Вечером, когда укладывались на нары, начинались разговоры с Сомовым. В эти часы робкий Сомов делался хорошим собеседником и славным другом. Днем Сергей не глядел даже в его сторону, звал его, как все: «Эй, ты», — вечером Сомов превращался в Юрия Валентиновича. Они говорили о киевских профессорах и ассистентах, вспоминали расположение коридоров, аудиторий, спорили о достоинствах научных книг. Во время этих? бесед они забывали, что бытие их в маленьком тихом городке подобно краткой задержке в заводи щепки, уносимой рекой к водопаду.
Все солдаты так жили — скучая, ссорясь, рассказывая смешные и непристойные истории, не думая о войне. И лишь иногда предчувствие неизбежного вдруг приходило в душу, человек с тоской озирался, охваченный желанием бежать без оглядки со смертной дороги.

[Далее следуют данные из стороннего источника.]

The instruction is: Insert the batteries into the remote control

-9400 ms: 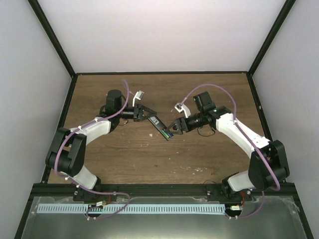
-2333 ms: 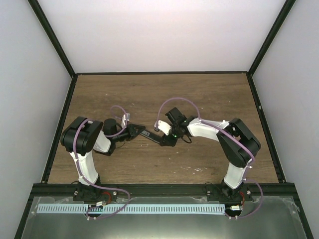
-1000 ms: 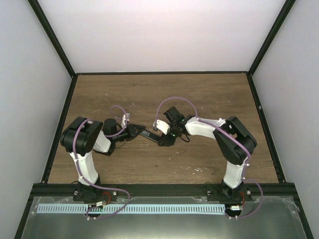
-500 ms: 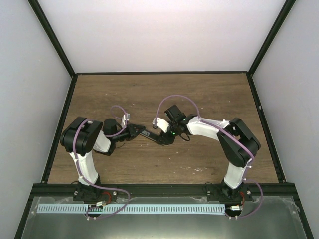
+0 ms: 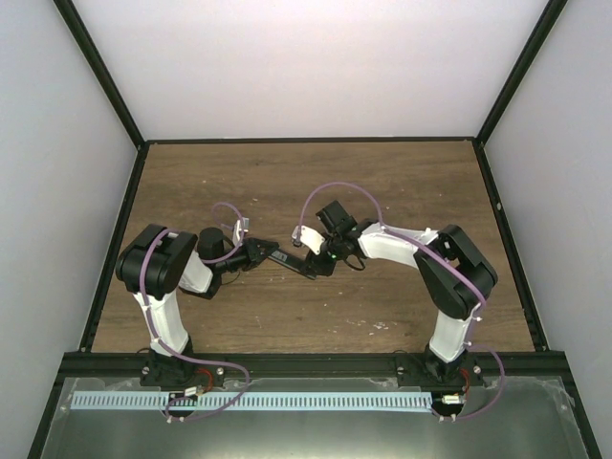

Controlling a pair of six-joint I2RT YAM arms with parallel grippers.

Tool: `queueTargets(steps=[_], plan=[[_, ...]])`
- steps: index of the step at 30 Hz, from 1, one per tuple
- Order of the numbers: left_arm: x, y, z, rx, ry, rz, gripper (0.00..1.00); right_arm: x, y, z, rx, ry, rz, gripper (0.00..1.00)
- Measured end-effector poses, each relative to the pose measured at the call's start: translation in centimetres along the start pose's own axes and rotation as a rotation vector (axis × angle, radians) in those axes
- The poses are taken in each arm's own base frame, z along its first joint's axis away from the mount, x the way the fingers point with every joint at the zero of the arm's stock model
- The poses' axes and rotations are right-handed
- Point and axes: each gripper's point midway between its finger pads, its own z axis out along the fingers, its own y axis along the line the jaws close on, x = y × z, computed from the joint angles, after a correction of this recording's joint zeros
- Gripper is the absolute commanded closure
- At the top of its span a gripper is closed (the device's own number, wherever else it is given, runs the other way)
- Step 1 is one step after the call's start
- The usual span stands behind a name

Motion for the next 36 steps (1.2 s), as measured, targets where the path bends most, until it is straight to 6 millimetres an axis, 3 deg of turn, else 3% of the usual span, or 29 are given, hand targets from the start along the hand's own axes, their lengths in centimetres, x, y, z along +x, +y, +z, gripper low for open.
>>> queueTargets(steps=[10, 36], plan=[[0.0, 0.1, 0.0, -0.004, 0.003, -0.003, 1.00, 0.4, -0.2, 1.0, -0.029, 0.006, 0.019, 0.75], [-0.3, 0.6, -0.3, -0.028, -0.006, -0.003, 1.00, -0.6, -0.6, 1.9, -0.078, -0.011, 0.059, 0.76]])
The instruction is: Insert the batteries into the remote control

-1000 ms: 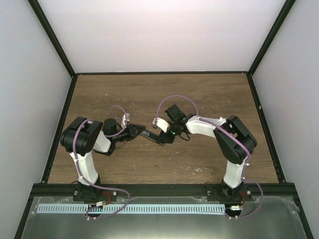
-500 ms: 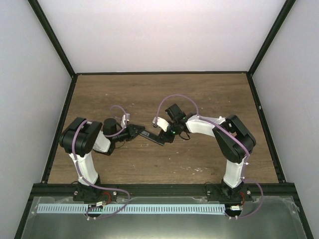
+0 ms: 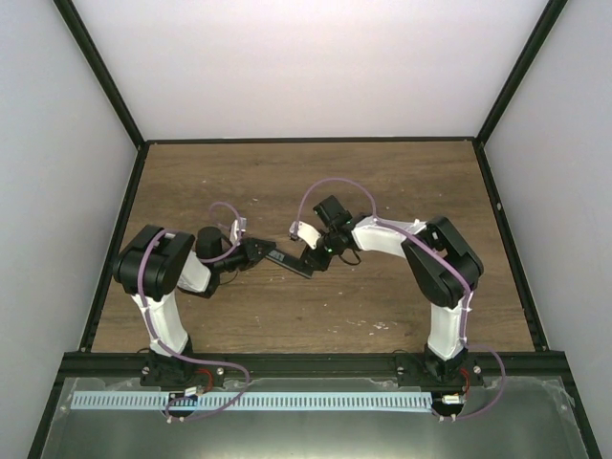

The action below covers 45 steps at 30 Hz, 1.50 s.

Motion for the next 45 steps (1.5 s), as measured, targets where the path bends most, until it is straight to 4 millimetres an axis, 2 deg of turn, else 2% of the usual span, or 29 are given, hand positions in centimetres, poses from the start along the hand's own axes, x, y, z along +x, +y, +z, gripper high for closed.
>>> queueTargets(steps=[13, 22, 26, 30, 32, 35, 40, 45], plan=[[-0.2, 0.2, -0.1, -0.009, -0.009, -0.004, 1.00, -2.0, -0.1, 0.9, -0.028, -0.024, 0.003, 0.76], [0.1, -0.5, 0.1, 0.020, 0.007, 0.016, 1.00, -3.5, 0.0, 0.0, 0.024, -0.053, -0.019, 0.57], [0.3, -1.2, 0.5, 0.043, 0.038, 0.040, 1.00, -6.0, 0.6, -3.2, 0.073, -0.123, -0.057, 0.51], [0.2, -1.7, 0.9, 0.062, 0.069, 0.061, 1.00, -9.1, 1.3, -8.3, 0.132, -0.238, -0.096, 0.46], [0.2, -2.1, 1.1, 0.075, 0.084, 0.067, 1.00, -9.8, 1.5, -10.7, 0.151, -0.284, -0.102, 0.44], [0.5, -3.3, 1.5, 0.113, 0.129, 0.083, 1.00, -8.7, 1.3, -12.4, 0.159, -0.300, -0.068, 0.41], [1.6, -7.3, 2.3, 0.236, 0.240, 0.148, 1.00, -4.7, 2.2, -12.6, 0.125, -0.253, 0.005, 0.37], [3.3, -11.0, 2.1, 0.357, 0.349, 0.175, 1.00, -3.9, 3.6, -13.1, 0.078, -0.246, 0.026, 0.37]])
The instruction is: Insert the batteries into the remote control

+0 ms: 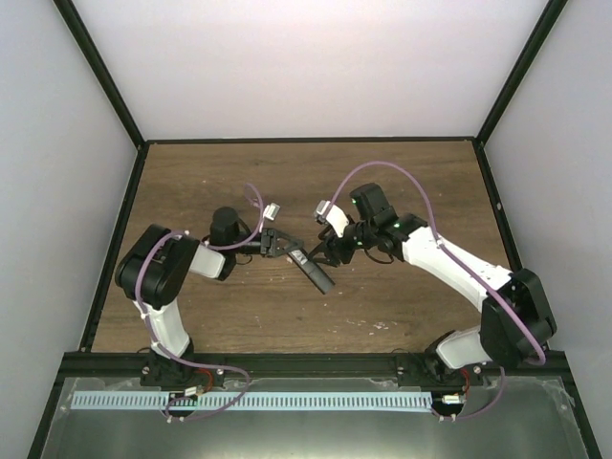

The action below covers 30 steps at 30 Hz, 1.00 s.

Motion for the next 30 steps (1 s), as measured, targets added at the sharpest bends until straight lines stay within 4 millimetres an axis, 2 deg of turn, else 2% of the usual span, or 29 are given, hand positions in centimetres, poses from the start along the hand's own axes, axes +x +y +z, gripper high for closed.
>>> queueTargets(steps=[7, 14, 18, 25, 30], plan=[[0.7, -3.0, 0.2, 0.100, 0.059, 0.000, 1.00, 0.6, 1.4, -0.5, -0.068, 0.004, 0.056, 0.37], [0.9, -5.1, -0.3, 0.132, 0.067, 0.043, 1.00, 2.0, 2.7, -0.3, -0.145, 0.058, 0.152, 0.42], [0.8, -5.6, -0.4, 0.129, 0.067, 0.075, 1.00, 2.8, 3.6, 0.0, -0.207, 0.088, 0.207, 0.49], [1.0, -5.7, -0.5, 0.090, 0.080, 0.125, 1.00, 3.2, 5.3, 0.2, -0.325, 0.103, 0.249, 0.65], [0.7, -6.4, -0.5, 0.068, 0.091, 0.177, 1.00, 3.4, 6.1, 0.3, -0.398, 0.115, 0.272, 0.74]])
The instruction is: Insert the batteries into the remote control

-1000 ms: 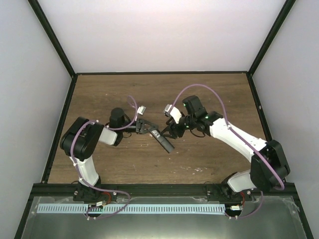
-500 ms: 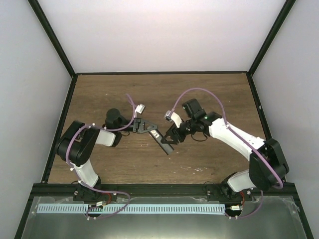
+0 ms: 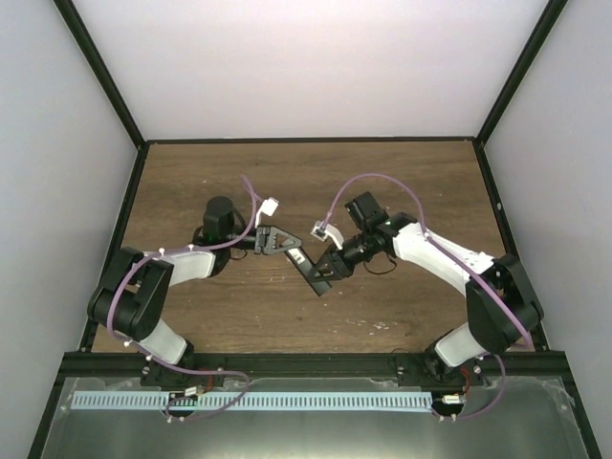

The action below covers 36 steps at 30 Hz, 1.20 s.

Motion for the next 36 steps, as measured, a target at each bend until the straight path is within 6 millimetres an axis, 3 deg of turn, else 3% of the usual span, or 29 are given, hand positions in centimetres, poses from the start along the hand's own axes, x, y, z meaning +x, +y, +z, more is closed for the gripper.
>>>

Больше всего по вечерам говорили о Дудлере. Счастливцы, побывавшие у Дудлера, с откровенностью детей либо душевнобольных рассказывали, остальные слушали, хохоча и отплевываясь.
Сомов говорил Сергею:
— Знаете, Кравченко, я никак не могу понять, что же это такое все? Когда я решился пойти добровольцем, — казалось, все охвачены таким же чувством: забыли о личных интересах, готовы жизнь отдать. Я думал, вся армия охвачена таким же порывом, опьяняющим, мощным. А тут заняты бог весть чем; офицеры на нас смотрят, как на муравьев каких-то...
Сергей усмехался и молчал.
Он старался казаться старше, опытней, чем был. Да и на самом деле: пух, покрывавший его душу, сошел за этот год. Его нежная душа не смогла не поддаться суровым прикосновениям. Он по-прежнему любил свою науку, тосковал по Олесе, думал о матери, но он уже знал чувство душевной усталости и равнодушия, умел объяснять людские поступки, и зрелище человеческой слабости, душевной нечистоты не вызывало в нем тоски и ужаса, как в годы отрочества. Ему уже не хотелось все понять до конца, найти оправдание человеческой жизни.

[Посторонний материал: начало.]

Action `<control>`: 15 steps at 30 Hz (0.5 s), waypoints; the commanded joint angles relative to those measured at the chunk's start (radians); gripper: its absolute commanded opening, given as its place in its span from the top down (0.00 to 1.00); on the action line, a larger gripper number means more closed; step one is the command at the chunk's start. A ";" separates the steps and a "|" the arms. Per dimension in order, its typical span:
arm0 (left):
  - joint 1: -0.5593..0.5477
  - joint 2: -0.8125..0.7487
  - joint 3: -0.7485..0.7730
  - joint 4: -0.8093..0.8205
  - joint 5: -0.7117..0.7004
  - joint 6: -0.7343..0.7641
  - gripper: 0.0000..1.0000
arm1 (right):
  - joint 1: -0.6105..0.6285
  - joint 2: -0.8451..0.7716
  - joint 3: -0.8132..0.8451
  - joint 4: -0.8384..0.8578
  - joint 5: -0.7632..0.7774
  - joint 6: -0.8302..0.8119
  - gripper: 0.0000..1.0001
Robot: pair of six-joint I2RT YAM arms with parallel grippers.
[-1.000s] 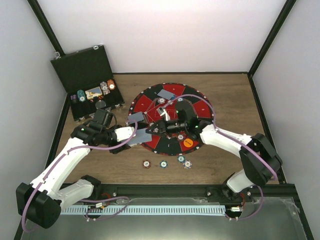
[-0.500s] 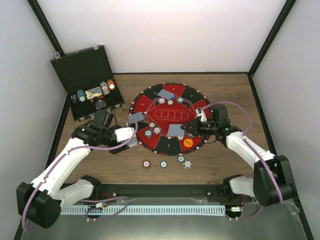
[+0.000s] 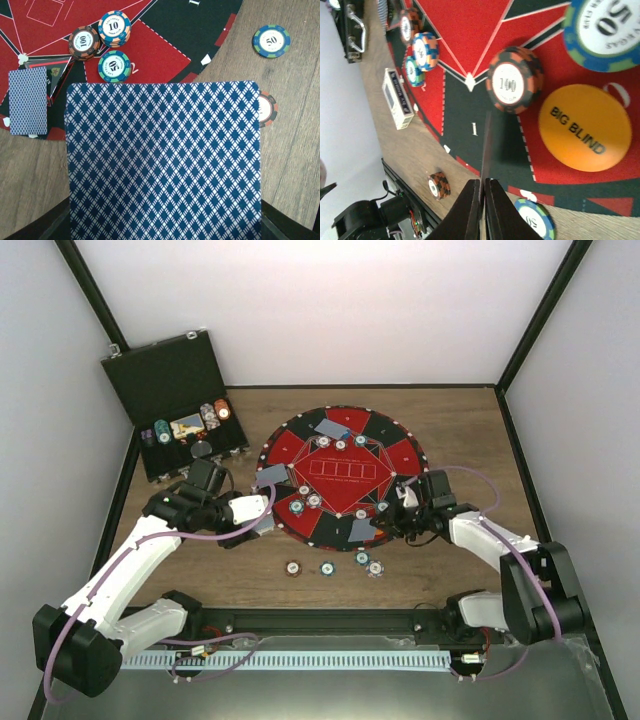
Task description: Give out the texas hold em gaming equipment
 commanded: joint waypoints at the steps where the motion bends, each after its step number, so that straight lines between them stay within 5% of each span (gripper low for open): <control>1: 0.002 -0.003 0.012 -0.002 0.014 0.016 0.84 | -0.008 0.031 -0.008 -0.027 0.059 -0.029 0.93; 10: 0.002 -0.002 0.014 -0.001 0.015 0.020 0.84 | -0.008 0.042 0.086 -0.160 0.257 -0.058 0.53; 15: 0.002 0.001 0.018 -0.002 0.021 0.021 0.84 | -0.005 0.023 0.169 -0.229 0.370 -0.059 0.45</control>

Удивительно, что страх смерти не терзал его. «Вот убьют, и дело в шляпе», — думал он. И о войне он думал спокойно, не стараясь проникнуть в ее смысл... «Любовь к родине, — думал он. — Где-нибудь в Венеции или во Флоренции можно любить русскую осень, проселок, мокрые рябины... Это все изгнанники придумали...»
В один из осенних вечеров писарь пригласил Сергея к Дудлеру.
— Нет, ну его к черту! Чего я там не видел? — сказал Сергей и оглянулся. Сомов лежал на нарах и, слюнявя карандаш, писал.